Маркус вяло глотнул тепловатой воды и глянул в сравнительно безопасном направлении схем. У доски висели плакаты, выполненные китайской тушью. Благопристойно ограничившись двумя измерениями, Симмонс изобразил на них мочеполовую систему лягушек и кроликов. Учитель поскупился на подписи, а Маркус был слаб в биологии и никак не мог решить, что означают изгибистые абрисы, похожие на пальцы: впадины или выпуклости. Поэтому у кроликов он перепутал самку и самца, а между лягушками не увидел разницы.
Прямо против учительского подиума, где лежал сейчас Маркус, бок о бок красовались Мужчина и Женщина, решительно и несимпатично оголенные во имя науки. На древней клеенке пергаментного цвета они представали каждый в четырех экземплярах. Сначала в виде скелетов, потом освежеванные, в тугих нахлестах буро-красных мышц, потом вскрытые (вид внутренних органов) и, наконец, непроницаемые, желтовато-рыхлые, безволосые, с жирными бедрами. Плоть как она есть.
Так они повторялись: свешенные руки, расставленные ноги, рты с нечитаемым выражением, может, и улыбкой. Черепа, расчерченные, как поле боя, на квадраты и бугры. Тела, в духе Себастьянов[112] викторианской поры, пронзенные длинными черными линиями, на конце которых скромным курсивом помечены названия частей. Эти двое имели какой-то заштатный вид, – казалось, еще при короле Эдуарде некий педагог длинной указкой так часто касался их основных органов, что наполовину их стер. А потом пришло забвение.

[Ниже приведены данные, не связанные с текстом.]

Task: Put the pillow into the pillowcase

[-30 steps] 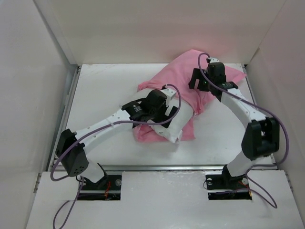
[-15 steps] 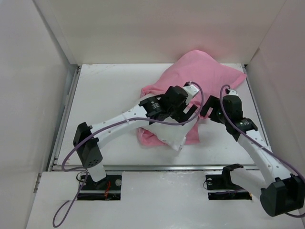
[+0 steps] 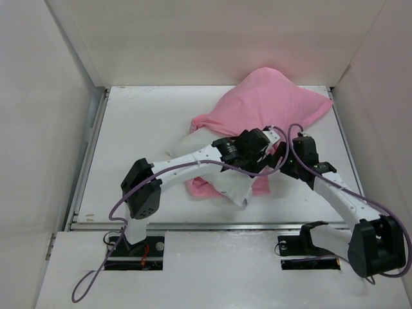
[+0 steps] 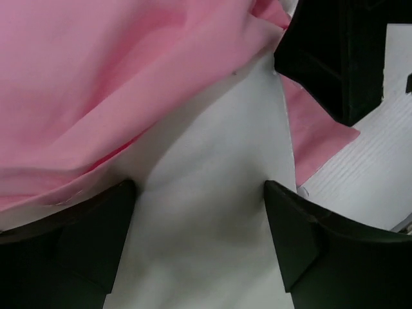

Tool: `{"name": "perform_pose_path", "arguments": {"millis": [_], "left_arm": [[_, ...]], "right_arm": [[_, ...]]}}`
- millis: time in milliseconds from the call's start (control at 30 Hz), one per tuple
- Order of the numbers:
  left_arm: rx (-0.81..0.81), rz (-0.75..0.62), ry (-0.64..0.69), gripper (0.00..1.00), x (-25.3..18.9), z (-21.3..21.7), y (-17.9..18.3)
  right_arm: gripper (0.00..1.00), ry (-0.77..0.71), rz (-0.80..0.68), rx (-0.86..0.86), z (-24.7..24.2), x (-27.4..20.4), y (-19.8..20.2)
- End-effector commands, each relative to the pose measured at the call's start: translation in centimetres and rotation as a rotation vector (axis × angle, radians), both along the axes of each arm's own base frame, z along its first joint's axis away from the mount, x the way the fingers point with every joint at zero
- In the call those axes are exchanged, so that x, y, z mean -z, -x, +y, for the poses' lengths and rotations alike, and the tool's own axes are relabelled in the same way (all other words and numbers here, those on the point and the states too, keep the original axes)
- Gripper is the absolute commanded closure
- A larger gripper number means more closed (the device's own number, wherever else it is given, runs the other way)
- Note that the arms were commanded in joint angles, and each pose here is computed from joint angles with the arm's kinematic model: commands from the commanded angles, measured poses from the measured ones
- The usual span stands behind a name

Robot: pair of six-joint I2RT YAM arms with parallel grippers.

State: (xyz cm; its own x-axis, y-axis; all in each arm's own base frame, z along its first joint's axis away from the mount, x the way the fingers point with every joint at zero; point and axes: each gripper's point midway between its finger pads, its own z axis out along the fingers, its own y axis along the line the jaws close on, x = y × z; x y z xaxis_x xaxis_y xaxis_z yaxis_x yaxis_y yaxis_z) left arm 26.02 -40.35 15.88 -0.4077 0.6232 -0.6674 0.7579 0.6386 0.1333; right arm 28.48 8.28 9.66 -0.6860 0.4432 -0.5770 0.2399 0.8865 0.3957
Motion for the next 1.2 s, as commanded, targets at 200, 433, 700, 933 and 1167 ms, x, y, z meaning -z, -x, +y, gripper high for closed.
{"name": "perform_pose_path", "arguments": {"millis": [200, 433, 700, 933, 1167], "left_arm": [[-0.123, -0.002, -0.017, 0.63, 1.7, 0.6, -2.7], [-0.172, -0.013, 0.026, 0.84, 1.9, 0.7, -5.1], [-0.292, -0.005, 0.182, 1.0, 3.1, -1.4, -11.2], [-0.325, 0.026, 0.462, 1.0, 0.6, -5.6, -13.5], [-0.386, 0.033, 0.499, 1.0, 0.7, -4.9, -13.4]], "right_arm": [[0.25, -0.02, -0.113, -0.027, 1.3, -0.1, -5.5], [0.7, 0.011, -0.125, -0.009, 1.1, -0.6, -7.8], [1.0, -0.022, -0.068, -0.233, 3.5, -3.1, -2.0], [1.0, -0.045, -0.091, -0.724, 11.1, -5.4, 2.5], [1.0, -0.068, 0.068, -0.843, 14.0, -0.9, 2.4]]}}
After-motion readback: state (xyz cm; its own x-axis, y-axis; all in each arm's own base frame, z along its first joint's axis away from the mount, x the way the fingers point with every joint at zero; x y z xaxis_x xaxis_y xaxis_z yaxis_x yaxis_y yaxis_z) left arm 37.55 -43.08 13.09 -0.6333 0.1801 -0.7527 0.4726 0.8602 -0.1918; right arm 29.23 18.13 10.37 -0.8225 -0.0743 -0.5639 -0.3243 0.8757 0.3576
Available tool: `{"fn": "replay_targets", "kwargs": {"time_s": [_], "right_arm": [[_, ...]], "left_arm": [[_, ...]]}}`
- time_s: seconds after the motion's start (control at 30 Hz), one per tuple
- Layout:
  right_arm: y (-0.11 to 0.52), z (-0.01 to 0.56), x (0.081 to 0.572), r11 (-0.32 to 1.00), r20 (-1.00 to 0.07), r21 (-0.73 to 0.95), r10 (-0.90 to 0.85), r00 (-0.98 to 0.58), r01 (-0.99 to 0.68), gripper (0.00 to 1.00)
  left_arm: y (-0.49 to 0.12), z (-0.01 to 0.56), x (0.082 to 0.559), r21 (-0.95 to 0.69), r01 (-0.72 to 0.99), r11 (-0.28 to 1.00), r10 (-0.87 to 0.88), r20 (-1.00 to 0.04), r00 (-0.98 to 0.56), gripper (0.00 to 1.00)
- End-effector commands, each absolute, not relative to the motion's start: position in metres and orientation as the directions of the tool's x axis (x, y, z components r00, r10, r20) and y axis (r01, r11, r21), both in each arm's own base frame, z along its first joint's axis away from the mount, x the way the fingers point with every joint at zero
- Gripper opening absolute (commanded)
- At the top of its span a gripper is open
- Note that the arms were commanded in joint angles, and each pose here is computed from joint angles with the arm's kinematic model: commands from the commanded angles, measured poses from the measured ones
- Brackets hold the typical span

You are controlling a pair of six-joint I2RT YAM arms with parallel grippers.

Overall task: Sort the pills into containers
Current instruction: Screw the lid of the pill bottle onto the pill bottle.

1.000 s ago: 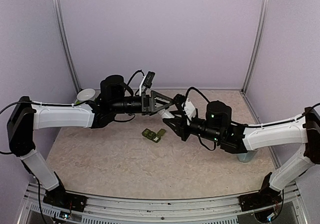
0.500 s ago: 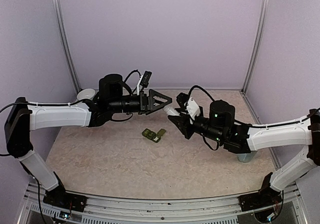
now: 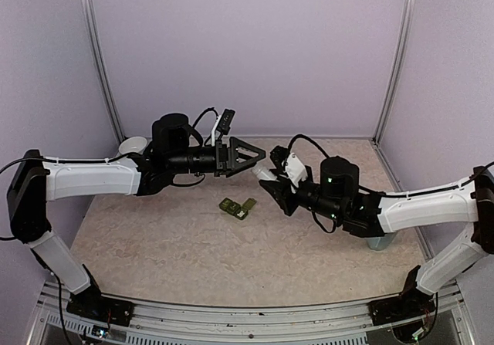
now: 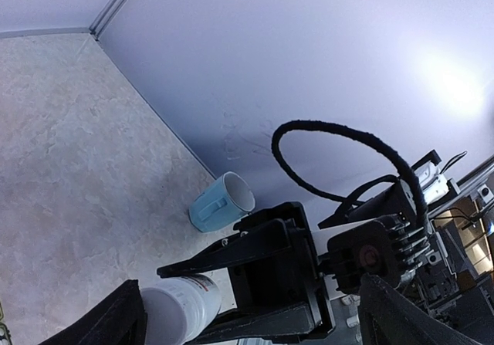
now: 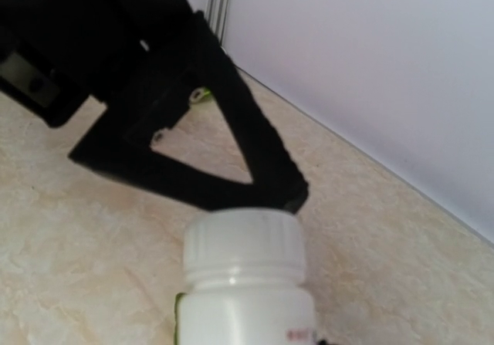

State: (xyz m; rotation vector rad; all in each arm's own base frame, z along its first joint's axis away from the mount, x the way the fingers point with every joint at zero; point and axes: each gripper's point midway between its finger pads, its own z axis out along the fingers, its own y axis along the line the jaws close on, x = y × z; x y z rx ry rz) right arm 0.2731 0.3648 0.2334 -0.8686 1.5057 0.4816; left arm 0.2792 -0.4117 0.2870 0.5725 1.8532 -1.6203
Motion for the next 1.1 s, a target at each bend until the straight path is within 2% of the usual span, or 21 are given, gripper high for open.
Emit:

Симмонс вернулся и встал на колени рядом с Маркусом:
– Ну как, полегче?
Маркус горестно покачал головой.
– Расскажи мне о свете.
– А вдруг я болен, сэр? Вдруг это аура болезни? Или припадка, или чего-то в мозгу? Вдруг?..
Симмонс недоверчиво приподнял уголки губ посреди круглого лица:
– Ты так думаешь? Ты и правда так чувствуешь?